• _WHAT IS EXPECTED_: Scan the records for lines with the string "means". Say how many there are, and add nothing.

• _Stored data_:
◆ ◆ ◆ ◆

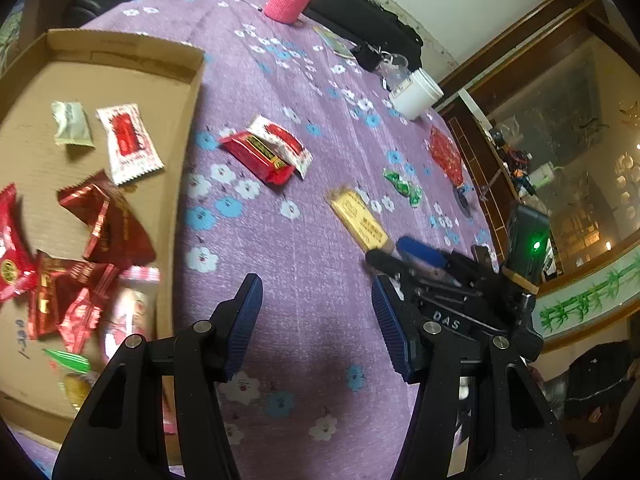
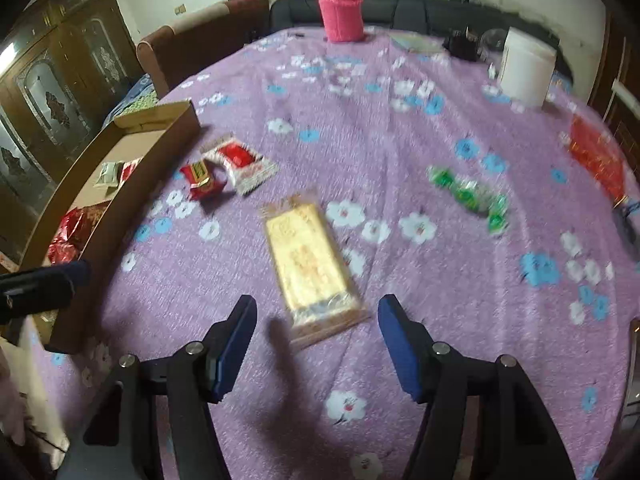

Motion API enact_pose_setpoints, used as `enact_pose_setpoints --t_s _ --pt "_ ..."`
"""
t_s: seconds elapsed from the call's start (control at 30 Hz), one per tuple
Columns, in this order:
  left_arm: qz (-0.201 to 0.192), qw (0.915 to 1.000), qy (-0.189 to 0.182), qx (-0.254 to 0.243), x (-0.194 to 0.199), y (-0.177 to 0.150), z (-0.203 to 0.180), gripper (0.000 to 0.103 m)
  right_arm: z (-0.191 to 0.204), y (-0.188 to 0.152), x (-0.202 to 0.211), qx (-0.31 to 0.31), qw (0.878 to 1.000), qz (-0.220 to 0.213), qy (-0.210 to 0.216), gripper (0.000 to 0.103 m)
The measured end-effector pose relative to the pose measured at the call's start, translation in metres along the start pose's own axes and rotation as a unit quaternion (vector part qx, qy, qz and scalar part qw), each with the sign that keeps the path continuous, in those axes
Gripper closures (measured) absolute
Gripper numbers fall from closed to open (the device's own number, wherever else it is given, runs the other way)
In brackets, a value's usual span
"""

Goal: Organize snacks
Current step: 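Move both grippers back over the tablecloth toward the yellow cake, then grasp the yellow packaged cake with the right gripper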

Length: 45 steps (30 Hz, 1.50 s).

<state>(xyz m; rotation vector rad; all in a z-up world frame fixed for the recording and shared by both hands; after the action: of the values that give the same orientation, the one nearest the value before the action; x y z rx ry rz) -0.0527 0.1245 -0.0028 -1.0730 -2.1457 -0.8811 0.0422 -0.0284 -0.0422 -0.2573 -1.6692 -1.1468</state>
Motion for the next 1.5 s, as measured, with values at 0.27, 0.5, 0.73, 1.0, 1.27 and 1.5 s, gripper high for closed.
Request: enact_pose_setpoints --t_s 0.27,0.5,0.73,1.0,1.27,1.5 --pt "-0.001 0.9999 0.013 -0.010 -0.002 0.001 -0.003 0.047 0.012 0.022 -0.021 0.023 0.999 -0.014 -0.021 0.036" --pt "-0.019 0.9988 0.042 -0.015 -0.018 0.030 -0.005 0.047 -0.006 0.021 -0.020 -0.021 0.999 -0.032 -0.030 0.066" --pt "-0.031 0.9964 0.079 0.001 -0.054 0.085 -0.003 0.047 -0.029 0.018 -0.016 -0.076 0.995 -0.060 0.008 0.066" --pt "-0.038 0.9861 0.154 -0.051 -0.087 0.099 0.001 0.047 -0.034 0.017 -0.015 -0.096 0.992 -0.068 0.035 0.066" --pt "-0.018 0.9836 0.145 -0.105 -0.081 0.073 -0.006 0.058 -0.034 0.014 -0.012 -0.100 0.992 -0.067 0.032 0.066" --pt "-0.043 0.9829 0.152 -0.094 -0.078 0.084 -0.009 0.058 -0.033 0.014 -0.012 -0.098 0.992 -0.066 0.030 0.066"
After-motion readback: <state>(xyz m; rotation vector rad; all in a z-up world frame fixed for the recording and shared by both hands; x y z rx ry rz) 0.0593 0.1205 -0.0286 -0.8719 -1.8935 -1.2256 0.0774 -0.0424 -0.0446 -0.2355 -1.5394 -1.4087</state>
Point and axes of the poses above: each gripper's, at about its wrist camera, not at the fingertips, and x roughly against the way its jaws point, z to its left, y to its top, the point moved 6 cm from there along -x, roughly the way its jaws point, and after that the axes turned 11 degrees about x, right-handed, at the moved point
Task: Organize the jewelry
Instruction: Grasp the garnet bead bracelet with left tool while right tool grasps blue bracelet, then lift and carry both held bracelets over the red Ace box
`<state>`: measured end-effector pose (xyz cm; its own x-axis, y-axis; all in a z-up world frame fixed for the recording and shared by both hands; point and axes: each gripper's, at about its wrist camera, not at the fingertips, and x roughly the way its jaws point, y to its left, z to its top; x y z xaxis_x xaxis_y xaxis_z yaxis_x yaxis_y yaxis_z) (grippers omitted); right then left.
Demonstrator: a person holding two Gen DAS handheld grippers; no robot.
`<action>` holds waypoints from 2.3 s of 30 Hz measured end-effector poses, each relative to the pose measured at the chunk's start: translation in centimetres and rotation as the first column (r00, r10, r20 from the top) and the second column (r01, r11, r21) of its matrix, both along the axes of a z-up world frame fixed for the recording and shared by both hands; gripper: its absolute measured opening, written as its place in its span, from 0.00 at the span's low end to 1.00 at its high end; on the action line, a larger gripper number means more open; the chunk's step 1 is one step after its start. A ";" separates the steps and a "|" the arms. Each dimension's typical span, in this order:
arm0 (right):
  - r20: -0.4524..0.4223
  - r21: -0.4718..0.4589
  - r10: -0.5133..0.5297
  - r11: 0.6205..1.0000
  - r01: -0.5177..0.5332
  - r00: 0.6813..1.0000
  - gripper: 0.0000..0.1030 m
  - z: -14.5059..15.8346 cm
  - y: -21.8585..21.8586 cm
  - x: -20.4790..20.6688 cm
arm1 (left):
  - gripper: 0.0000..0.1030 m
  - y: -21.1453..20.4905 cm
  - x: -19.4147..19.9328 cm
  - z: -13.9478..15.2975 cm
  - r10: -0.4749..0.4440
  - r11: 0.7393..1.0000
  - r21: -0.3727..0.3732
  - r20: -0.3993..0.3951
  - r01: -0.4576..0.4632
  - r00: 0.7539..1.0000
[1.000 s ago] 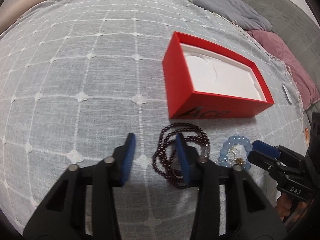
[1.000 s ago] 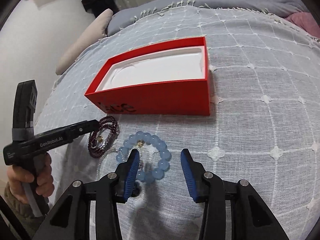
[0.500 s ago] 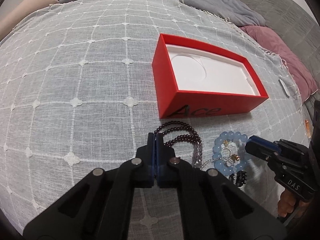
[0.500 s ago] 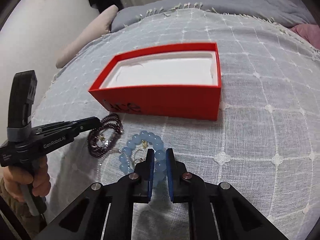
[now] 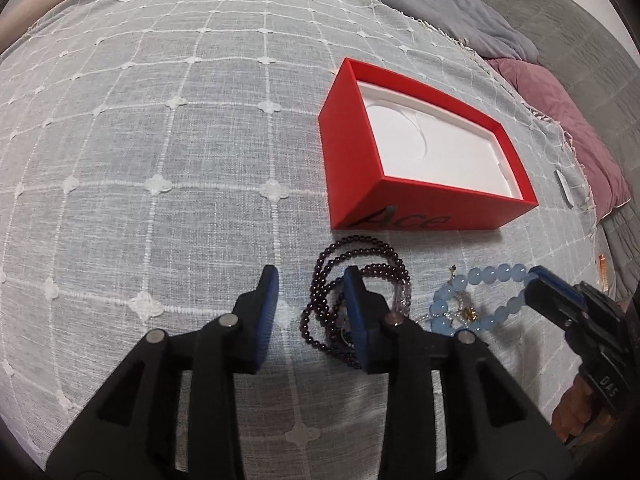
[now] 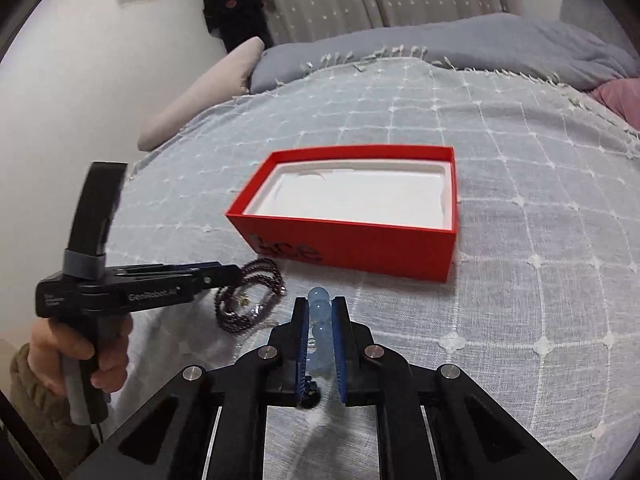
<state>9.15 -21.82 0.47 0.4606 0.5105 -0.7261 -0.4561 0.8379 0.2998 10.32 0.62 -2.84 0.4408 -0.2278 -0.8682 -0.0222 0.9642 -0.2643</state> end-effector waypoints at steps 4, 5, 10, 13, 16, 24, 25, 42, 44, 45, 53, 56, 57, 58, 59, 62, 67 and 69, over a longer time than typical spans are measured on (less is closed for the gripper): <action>0.027 0.022 0.016 1.000 -0.016 1.000 0.11 0.8 0.4 -0.4 | 0.35 -0.9 0.0 -0.1 -0.019 0.999 0.045 0.016 0.018 1.000; 0.035 0.026 0.017 1.000 -0.018 0.999 0.11 1.0 0.4 -0.5 | 0.35 -1.2 0.0 -0.1 -0.025 0.998 0.060 0.024 0.023 0.999; 0.071 0.020 0.018 1.000 -0.020 0.997 0.11 1.8 0.6 -0.9 | 0.09 -2.1 0.1 -0.1 -0.053 0.995 0.091 0.030 0.050 0.998; 0.082 0.016 0.011 1.000 -0.012 0.997 0.11 2.0 0.3 -1.1 | 0.09 -2.2 0.1 0.0 -0.058 0.993 0.103 0.036 0.054 0.998; 0.090 0.027 0.008 1.000 -0.011 0.996 0.11 2.4 0.0 -1.3 | 0.05 -1.8 0.0 0.3 -0.045 0.996 0.085 0.042 0.042 0.998; 0.108 0.014 0.000 1.000 -0.001 0.994 0.11 2.6 -0.6 -1.5 | 0.05 -1.9 -1.3 1.9 -0.056 0.997 0.061 0.079 0.051 0.995; 0.107 0.014 -0.003 1.000 0.002 0.994 0.11 2.6 -0.7 -1.5 | 0.04 -2.0 -1.4 1.9 -0.058 0.997 0.061 0.075 0.054 0.996; 0.133 0.046 -0.022 0.999 0.016 0.991 0.11 3.8 -1.4 -1.6 | 0.04 -0.9 -3.7 6.7 -0.019 0.996 -0.078 0.184 0.034 0.983; 0.133 0.050 -0.023 0.999 0.017 0.991 0.11 3.9 -1.5 -1.6 | 0.05 -0.8 -3.9 7.1 -0.016 0.995 -0.092 0.195 0.035 0.981; 0.133 0.051 -0.024 0.999 0.017 0.991 0.11 4.0 -1.5 -1.6 | 0.04 -0.8 -4.0 7.3 -0.014 0.995 -0.094 0.198 0.033 0.980; 0.138 0.068 -0.025 0.998 0.016 0.990 0.11 4.4 -1.6 -1.6 | 0.05 0.2 -4.8 9.3 0.026 0.990 -0.144 0.239 0.009 0.971; 0.136 0.083 -0.022 0.996 0.011 0.990 0.11 4.7 -1.6 -1.6 | 0.05 0.5 -5.0 10.5 0.033 0.986 -0.168 0.263 0.013 0.964; 0.138 0.085 -0.021 0.996 0.009 0.990 0.11 4.8 -1.5 -1.5 | 0.04 0.6 -5.1 10.8 0.035 0.985 -0.173 0.268 0.012 0.963; 0.140 0.086 -0.020 0.996 0.008 0.990 0.11 4.9 -1.5 -1.5 | 0.05 0.6 -5.0 11.2 0.037 0.982 -0.187 0.273 0.015 0.961; 0.140 0.091 -0.019 0.996 0.007 0.990 0.11 5.0 -1.4 -1.4 | 0.05 0.7 -5.0 11.4 0.039 0.980 -0.197 0.274 0.016 0.961; 0.136 0.105 -0.022 0.994 0.007 0.990 0.11 5.3 -1.5 -1.0 | 0.05 0.6 -4.5 12.2 0.039 0.975 -0.220 0.280 0.025 0.959; 0.138 0.145 -0.036 0.989 0.016 0.990 0.11 6.2 -2.1 0.0 | 0.05 0.3 -3.3 14.0 0.033 0.965 -0.256 0.303 0.048 0.953; 0.137 0.170 -0.047 0.985 0.023 0.989 0.11 6.6 -2.4 0.7 | 0.04 -0.3 -2.5 14.8 0.028 0.963 -0.262 0.316 0.059 0.948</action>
<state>9.90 -24.26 7.08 0.5717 0.6010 -0.5585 -0.4748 0.7975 0.3722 7.85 0.29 11.98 0.6751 -0.4391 -0.5928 0.1183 0.8576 -0.5005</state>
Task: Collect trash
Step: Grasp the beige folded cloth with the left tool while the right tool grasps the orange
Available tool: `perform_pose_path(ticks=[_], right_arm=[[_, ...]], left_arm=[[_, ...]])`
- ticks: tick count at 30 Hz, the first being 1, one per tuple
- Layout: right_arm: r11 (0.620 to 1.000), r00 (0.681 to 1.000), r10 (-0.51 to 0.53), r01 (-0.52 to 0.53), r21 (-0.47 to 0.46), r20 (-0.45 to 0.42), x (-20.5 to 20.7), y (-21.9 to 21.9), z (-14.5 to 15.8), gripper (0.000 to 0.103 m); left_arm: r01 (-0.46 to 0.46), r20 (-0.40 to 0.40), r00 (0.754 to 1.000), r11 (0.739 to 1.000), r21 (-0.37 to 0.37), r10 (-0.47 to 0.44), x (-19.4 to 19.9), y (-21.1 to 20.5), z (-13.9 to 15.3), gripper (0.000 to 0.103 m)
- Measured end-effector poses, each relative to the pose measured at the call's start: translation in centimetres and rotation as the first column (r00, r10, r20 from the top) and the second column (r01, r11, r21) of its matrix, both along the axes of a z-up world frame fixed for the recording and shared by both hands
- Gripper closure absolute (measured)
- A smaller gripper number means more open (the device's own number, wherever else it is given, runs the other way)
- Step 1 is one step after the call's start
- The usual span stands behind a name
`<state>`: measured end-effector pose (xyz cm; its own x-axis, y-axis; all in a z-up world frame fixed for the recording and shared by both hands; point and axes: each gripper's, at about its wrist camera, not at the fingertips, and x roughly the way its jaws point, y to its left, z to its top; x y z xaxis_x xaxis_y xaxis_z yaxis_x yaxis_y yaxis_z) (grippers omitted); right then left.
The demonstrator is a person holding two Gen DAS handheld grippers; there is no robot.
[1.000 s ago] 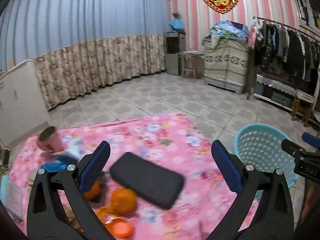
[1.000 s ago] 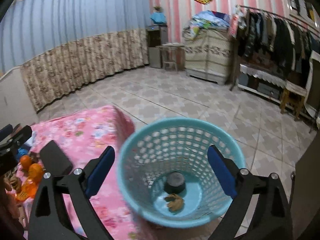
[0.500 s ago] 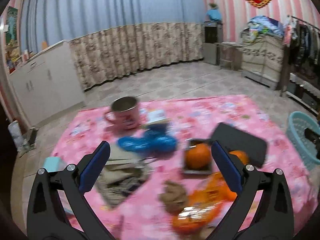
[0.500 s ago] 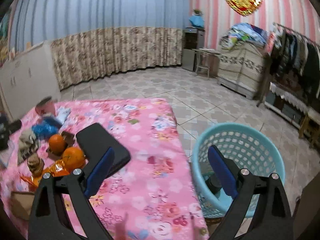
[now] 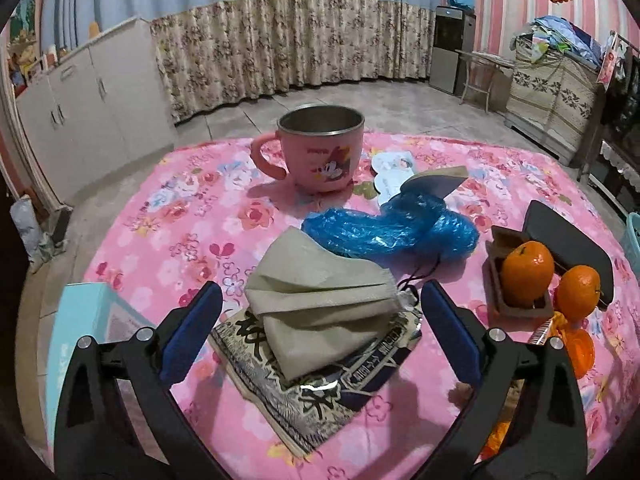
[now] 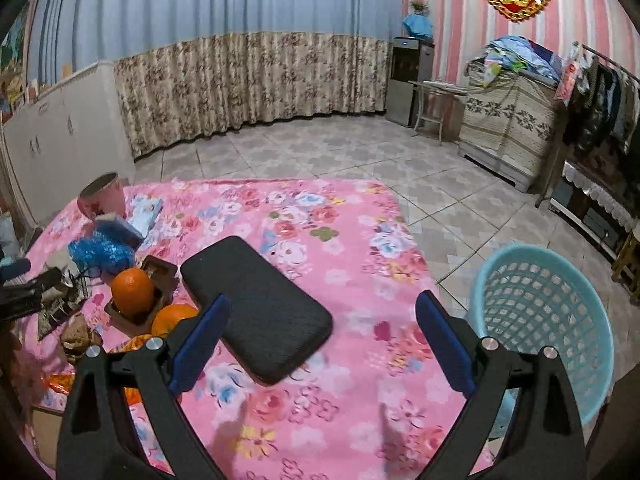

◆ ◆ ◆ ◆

• _SOLUTION BELOW_: 2